Q: What does the Church say on whether it is licit to donate body remains for scientific and product research?
Father Place: The Catholic Church has taught that it is ethical and even laudable to donate one's body for scientific research if a true need exists.
Pope Pius XII, in his May 14, 1956, allocution to a group of eye specialists, suggested that "The public must be educated. It must be explained with intelligence and respect that to consent explicitly or tacitly to serious damage to the integrity of the corpse in the interest of those who are suffering, is no violation of the reverence due to the dead."
However, the issue of product research raises another and far thornier question.
Common sensibility indicates that since the body is the temple of the Holy Spirit, and since humans live in communion with one another, utilitarian or financial gain is an insufficient basis for donation of organs from a live donor or a cadaver. Rather, the donor should be motivated by generosity, charity and the common good.
While Church teaching does not expressly address product research, one can infer from several Catholic documents that the sale of organs or tissue violates the fiduciary relationship between the individual and caregiver as well as the dignity of the human body. It reduces what can be a laudable act into something that is crassly materialistic and utilitarian.

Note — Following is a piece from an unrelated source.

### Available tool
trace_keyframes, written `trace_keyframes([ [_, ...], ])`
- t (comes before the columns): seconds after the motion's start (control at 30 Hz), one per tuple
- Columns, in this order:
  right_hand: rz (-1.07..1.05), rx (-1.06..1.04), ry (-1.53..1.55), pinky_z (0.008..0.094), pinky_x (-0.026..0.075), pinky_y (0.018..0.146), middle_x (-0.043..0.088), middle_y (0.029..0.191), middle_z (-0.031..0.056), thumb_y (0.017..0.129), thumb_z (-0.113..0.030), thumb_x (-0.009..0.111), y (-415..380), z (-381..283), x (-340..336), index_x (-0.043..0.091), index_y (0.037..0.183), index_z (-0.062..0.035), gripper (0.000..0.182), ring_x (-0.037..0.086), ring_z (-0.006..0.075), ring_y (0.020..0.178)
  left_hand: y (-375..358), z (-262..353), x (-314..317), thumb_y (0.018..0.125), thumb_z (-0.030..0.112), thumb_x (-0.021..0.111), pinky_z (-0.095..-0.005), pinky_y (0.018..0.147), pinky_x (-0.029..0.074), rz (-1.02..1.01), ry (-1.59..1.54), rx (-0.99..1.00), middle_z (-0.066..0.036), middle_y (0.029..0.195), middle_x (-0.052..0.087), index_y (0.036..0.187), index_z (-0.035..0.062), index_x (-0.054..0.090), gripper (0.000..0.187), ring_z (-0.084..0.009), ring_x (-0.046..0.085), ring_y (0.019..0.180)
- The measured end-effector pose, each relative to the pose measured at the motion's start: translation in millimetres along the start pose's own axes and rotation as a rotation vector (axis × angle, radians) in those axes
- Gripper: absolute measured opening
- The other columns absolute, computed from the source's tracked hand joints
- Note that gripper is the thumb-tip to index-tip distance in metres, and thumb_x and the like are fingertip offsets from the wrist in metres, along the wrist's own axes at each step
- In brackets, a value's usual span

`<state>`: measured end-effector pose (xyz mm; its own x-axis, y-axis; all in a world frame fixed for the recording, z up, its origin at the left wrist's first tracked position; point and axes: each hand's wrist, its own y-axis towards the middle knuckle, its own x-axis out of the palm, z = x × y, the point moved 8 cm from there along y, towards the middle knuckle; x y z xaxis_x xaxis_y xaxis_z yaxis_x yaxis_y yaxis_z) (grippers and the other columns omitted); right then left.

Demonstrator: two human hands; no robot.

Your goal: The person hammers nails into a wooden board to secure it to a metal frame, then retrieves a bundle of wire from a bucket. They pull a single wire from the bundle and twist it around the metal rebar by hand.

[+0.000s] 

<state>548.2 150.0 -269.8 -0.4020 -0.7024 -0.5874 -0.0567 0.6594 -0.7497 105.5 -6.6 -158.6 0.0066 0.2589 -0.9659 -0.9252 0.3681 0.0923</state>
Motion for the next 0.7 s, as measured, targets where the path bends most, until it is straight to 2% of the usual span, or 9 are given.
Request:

The Catechism of the Catholic Church speaks about the free gift of organs after death as legitimate and potentially meritorious. Furthermore, the Pontifical Academy for Life, in its "Concluding Communiqué on the Ethics of Biomedical Research for a Christian Vision" on February 26, 2003, recognizes that science and technology can be used for good or for evil ends.
The academy therefore cautions that research be directed toward the "true common good" rather than toward private interest.
Q: Morally speaking, what are the differences among organ donation, donation of a body for anatomical study at a medical school or university, and donation of body parts and dismemberment of the body for unrestricted scientific and product research?
Father Place: In general, there are no moral differences among these various types of donation. All three involve the donation of a body or body parts to medicine or to science for the benefit of other human beings.
Donation of organs constitutes a gift of life to a specific individual or individuals, while donation to medical schools or to research companies entails less immediate benefit. But it is precisely the benefit to others, whether directly or indirectly, that justifies the use of the human body or its parts in transplantation, education or research.
Ideally, in all three types of donation, the body or its parts are given freely. In the words of Pope John Paul II in his address to participants in a conference on organ transplants on June 20, 1991: "It is a decision to offer, without reward, a part of one's body for the health and well-being of another." It is a gift of self, an act of love and communion, of generous solidarity with others.
Moral problems arise in any type of donation when consent is not obtained from the next of kin or when persons are misled or deceived regarding the use of the body or its parts.
In addition, serious moral concerns arise when the gift character of donation is negated through commercialization, or when the use of the body or its parts is only remotely related to the benefit of others, if at all, or when due reverence is not shown to the body and its parts.
Is the selling of the body or body parts morally unacceptable? Pope Pius XII left the question open. He says in his May 14, 1956, talk, "Tissue Transplantation": "It cannot be doubted that grave abuses could occur if a payment is demanded. But it would be going too far to declare immoral every acceptance or every demand of payment."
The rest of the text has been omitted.